Adapté d'un célèbre RPG papier, VTMB est avant tout un jeu d'ambiance. Il est peut-être même le meilleur dans cette catégorie. Après avoir créé votre personnage, vous débutez la partie à Santa Monica, près de Los Angeles. Vous allez faire l'expérience d'une seconde mise au monde, plus violente encore que celle du nouveau-né arraché à l'étreinte ouatée des entrailles maternelles. L'on a fait de vous un vampire, arpenteur d'un autre monde, souterrain et ténébreux. Les circonstances inhabituelles de votre seconde naissance vous placent dans une position délicate et déjà, il faut vous battre pour votre non-vie. Très vite, vous deviendrez un pion utilisé par des factions opposées, chacune espérant assurer sa domination sur les autres grâce à un mystérieux sarcophage.
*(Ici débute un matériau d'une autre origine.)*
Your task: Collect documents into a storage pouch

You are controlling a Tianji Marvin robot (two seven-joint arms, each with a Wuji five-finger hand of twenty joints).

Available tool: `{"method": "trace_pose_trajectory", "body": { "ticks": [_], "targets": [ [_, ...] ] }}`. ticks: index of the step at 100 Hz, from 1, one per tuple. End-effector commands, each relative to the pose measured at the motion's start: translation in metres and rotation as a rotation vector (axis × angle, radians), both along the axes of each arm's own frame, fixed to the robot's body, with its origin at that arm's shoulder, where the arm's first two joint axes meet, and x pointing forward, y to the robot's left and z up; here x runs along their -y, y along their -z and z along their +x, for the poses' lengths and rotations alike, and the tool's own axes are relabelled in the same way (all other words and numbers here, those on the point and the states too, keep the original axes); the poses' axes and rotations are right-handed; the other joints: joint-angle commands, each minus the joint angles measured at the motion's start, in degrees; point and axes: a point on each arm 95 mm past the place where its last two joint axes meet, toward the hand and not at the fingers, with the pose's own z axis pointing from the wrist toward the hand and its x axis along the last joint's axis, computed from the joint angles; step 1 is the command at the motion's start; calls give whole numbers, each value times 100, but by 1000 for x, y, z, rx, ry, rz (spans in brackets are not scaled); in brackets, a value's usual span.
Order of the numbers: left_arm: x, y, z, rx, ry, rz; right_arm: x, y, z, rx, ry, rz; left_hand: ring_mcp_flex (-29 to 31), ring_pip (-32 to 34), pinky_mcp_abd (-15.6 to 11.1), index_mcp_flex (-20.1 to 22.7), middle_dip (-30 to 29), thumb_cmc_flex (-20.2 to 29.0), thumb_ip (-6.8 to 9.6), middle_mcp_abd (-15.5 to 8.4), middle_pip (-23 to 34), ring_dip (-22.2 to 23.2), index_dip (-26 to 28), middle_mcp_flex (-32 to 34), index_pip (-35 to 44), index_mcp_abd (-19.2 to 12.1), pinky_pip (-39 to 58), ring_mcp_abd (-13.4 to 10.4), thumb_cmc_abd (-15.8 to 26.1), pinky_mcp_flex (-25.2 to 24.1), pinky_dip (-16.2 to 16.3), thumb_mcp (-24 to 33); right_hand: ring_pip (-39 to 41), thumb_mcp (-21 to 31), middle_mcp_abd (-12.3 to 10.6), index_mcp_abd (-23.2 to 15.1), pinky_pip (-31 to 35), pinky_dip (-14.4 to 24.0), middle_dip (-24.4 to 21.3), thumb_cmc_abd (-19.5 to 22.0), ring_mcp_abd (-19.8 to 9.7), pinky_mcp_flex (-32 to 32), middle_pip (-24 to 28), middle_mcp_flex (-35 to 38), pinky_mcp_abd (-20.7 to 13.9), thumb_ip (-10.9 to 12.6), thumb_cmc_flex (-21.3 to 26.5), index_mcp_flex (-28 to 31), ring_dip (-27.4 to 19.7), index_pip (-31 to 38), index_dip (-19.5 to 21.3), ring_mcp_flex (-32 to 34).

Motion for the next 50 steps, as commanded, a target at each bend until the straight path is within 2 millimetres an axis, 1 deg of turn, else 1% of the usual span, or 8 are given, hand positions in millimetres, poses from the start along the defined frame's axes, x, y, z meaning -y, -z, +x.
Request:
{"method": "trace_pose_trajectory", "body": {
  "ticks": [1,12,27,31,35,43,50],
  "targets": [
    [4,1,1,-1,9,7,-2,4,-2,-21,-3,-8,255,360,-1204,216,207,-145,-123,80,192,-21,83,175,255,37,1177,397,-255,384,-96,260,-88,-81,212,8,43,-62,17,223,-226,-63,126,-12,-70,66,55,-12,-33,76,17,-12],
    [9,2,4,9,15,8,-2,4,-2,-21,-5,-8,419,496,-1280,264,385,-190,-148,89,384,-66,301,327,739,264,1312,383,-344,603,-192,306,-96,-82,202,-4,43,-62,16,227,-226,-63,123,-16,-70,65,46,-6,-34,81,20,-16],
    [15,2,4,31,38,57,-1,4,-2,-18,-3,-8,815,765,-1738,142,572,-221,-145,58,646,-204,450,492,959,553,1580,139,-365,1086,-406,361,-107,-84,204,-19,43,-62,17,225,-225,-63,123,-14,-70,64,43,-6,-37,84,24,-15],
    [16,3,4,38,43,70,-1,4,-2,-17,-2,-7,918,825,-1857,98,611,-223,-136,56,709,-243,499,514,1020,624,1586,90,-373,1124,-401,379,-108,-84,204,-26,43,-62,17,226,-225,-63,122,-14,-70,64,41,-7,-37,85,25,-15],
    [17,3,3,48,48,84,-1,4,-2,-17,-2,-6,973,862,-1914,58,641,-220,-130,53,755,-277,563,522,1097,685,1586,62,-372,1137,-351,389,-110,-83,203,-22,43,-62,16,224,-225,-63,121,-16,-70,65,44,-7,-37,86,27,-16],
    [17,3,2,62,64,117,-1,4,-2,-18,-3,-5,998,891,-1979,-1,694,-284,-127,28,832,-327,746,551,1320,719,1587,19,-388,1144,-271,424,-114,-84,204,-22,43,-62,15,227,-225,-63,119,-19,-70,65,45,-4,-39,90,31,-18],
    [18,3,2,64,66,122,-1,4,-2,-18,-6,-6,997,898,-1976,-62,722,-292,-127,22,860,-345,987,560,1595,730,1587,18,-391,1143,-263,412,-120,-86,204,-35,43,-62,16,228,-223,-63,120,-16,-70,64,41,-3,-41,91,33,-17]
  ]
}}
Ramassé et linéaire, VTMB ne permet pas d'explorer de vastes territoires. Il appartient à la catégorie des jeux de couloir ou des jeux sur rail. Or c'est précisément ce qui lui permet de proposer une reproduction cohérente de Los Angeles vue à travers une loupe cthulienne. Le rail sur lequel on progresse est celui d'un train fantôme. Le couloir, celui d'un manoir gothique, habité par la famille Adams sous acide. En chemin, on croise l'oncle psychopathe et la jeune fille à couettes qui dissimule un couteau de boucher dans son cartable. On se laisse bercer par une musique emo ou goth qu'on écouterait en aucune autre circonstance. Et ça marche ! L'aventure est prenante, en particulier lors d'une poignée de quêtes mémorables (Snuff is Enough, Calling Dr. Grout).
En y réfléchissant un peu, je pourrais probablement trouver un autre jeu à l'ambiance aussi soignée. Mais je n'en trouverais aucun dont les défauts contribuent à ce point à renforcer sa principale qualité. En un sens, les dialogues clichés ou la trame narrative un peu convenue facilitent l'immersion. Si l'on a lu un peu de littérature fantastique ou d'épouvante, si l'on a vu deux ou trois films de la Hammer, on comprend vite où les scénaristes veulent en venir. Soit. Mais ce n'est pas nécessairement un mal. Dès lors, plutôt que de se poser trop de questions à propos du jeu, on s'y laisse prendre. On joue à se faire peur, on flirte avec le bizarre, le sulfureux et le malsain. Sans jamais y mettre les deux pieds, car l'ensemble reste léger. Le jeu se révèle même très drôle, lorsqu'on converse avec un Malkavien aux propos sibyllins ou qu'on rencontre un pirate informatique vampirisé nommé Mitnick – ce dernier a pas mal changé depuis les années 80 mais il a l'air de s'être bien adapté à sa nouvelle vie...
VTMB, c'est un peu le meilleur jeu de série B auquel vous pourrez jouer. Et encore, je ne parle là que de la trame principale. Créé par des maniaques du détail, le jeu recèle de nombreux secrets. À partir d'un faisceau d'indices, certains fans élaborent des théories passionnantes sur les motivations réelles des différents personnages ou spéculent sur l'identité du chauffeur de taxi qui conduit le héros à travers Los Angeles. Ainsi, pour filer la métaphore du manoir gothique, on peut dire que celui-ci ne se distingue pas par la complexité de son architecture ou la beauté de ses ornements, mais plutôt par son charme, ses pièces secrètes, et parce qu'il entre en résonance avec un imaginaire peuplé de créatures mystérieuses et de femmes fatales.